EXERCISE OBJECTIVE ▸
Set down the records exactly as they stand, except for any pictures, which you should omit.

Source records:

_ _ _ _

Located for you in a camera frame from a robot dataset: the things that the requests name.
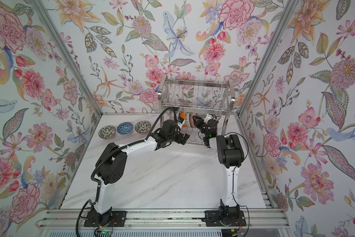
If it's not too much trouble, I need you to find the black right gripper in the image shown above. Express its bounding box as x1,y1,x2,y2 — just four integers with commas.
194,115,210,139

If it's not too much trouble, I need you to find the dark floral bowl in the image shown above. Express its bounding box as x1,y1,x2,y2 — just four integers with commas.
189,113,196,128

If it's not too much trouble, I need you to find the plain white bowl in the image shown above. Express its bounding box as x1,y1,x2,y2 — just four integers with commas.
179,112,186,120

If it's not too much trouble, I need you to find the two-tier steel dish rack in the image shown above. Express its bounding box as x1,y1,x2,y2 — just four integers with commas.
158,76,235,145

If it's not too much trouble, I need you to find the blue pattern bowl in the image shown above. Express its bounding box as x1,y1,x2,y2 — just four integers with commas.
117,122,134,136

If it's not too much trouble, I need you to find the green leaf pattern bowl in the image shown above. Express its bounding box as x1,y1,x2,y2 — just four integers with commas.
98,125,117,140

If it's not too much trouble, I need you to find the pale green pattern bowl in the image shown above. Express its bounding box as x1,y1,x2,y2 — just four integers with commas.
185,112,191,128

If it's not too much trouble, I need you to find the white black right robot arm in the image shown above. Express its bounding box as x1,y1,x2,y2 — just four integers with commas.
192,116,247,230

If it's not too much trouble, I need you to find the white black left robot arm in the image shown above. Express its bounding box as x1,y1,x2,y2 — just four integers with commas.
85,118,189,227

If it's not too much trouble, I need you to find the dark speckled bowl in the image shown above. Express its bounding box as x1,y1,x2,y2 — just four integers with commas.
135,120,152,134

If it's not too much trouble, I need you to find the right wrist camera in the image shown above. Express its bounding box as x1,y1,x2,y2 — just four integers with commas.
204,114,214,123

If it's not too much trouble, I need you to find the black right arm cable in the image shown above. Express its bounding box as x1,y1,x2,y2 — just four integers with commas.
198,114,250,237

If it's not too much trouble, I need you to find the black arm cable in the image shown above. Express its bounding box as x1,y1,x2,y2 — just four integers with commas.
76,106,178,237
198,114,250,237

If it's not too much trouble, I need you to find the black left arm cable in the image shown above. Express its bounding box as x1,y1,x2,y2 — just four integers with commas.
76,106,178,237

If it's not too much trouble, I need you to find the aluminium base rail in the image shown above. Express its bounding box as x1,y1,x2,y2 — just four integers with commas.
35,208,290,230

_ _ _ _

REPLY ▸
Located for you in a camera frame from a robot dataset: the things that the requests name.
If it's not too much trouble, I need you to find the black right gripper in the image shown above. Express its bounding box as x1,y1,x2,y2 — just four integers with commas.
194,115,210,139

If it's not too much trouble, I need you to find the dark floral bowl in the image shown above. Express its bounding box as x1,y1,x2,y2 — just four integers with commas.
189,113,196,128

If it's not too much trouble, I need you to find the plain white bowl in the image shown above. Express its bounding box as x1,y1,x2,y2 — just four integers with commas.
179,112,186,120

If it's not too much trouble, I need you to find the two-tier steel dish rack in the image shown above. Express its bounding box as x1,y1,x2,y2 — just four integers with commas.
158,76,235,145

If it's not too much trouble, I need you to find the blue pattern bowl in the image shown above. Express its bounding box as x1,y1,x2,y2 — just four integers with commas.
117,122,134,136

If it's not too much trouble, I need you to find the green leaf pattern bowl in the image shown above. Express its bounding box as x1,y1,x2,y2 — just four integers with commas.
98,125,117,140

If it's not too much trouble, I need you to find the pale green pattern bowl in the image shown above. Express its bounding box as x1,y1,x2,y2 — just four integers with commas.
185,112,191,128

If it's not too much trouble, I need you to find the white black right robot arm in the image shown above. Express its bounding box as x1,y1,x2,y2 — just four integers with commas.
192,116,247,230

If it's not too much trouble, I need you to find the white black left robot arm in the image shown above. Express its bounding box as x1,y1,x2,y2 — just four integers with commas.
85,118,189,227

If it's not too much trouble, I need you to find the dark speckled bowl in the image shown above. Express its bounding box as x1,y1,x2,y2 — just four integers with commas.
135,120,152,134

If it's not too much trouble, I need you to find the right wrist camera in the image shown above. Express its bounding box as x1,y1,x2,y2 — just four integers with commas.
204,114,214,123

If it's not too much trouble, I need you to find the black right arm cable in the image shown above. Express its bounding box as x1,y1,x2,y2 — just four integers with commas.
198,114,250,237

If it's not too much trouble, I need you to find the black arm cable in the image shown above. Express its bounding box as x1,y1,x2,y2 — just four integers with commas.
76,106,178,237
198,114,250,237

If it's not too much trouble, I need you to find the black left arm cable in the image shown above. Express its bounding box as x1,y1,x2,y2 — just four integers with commas.
76,106,178,237

If it's not too much trouble, I need you to find the aluminium base rail in the image shown above. Express its bounding box as x1,y1,x2,y2 — just four integers with commas.
35,208,290,230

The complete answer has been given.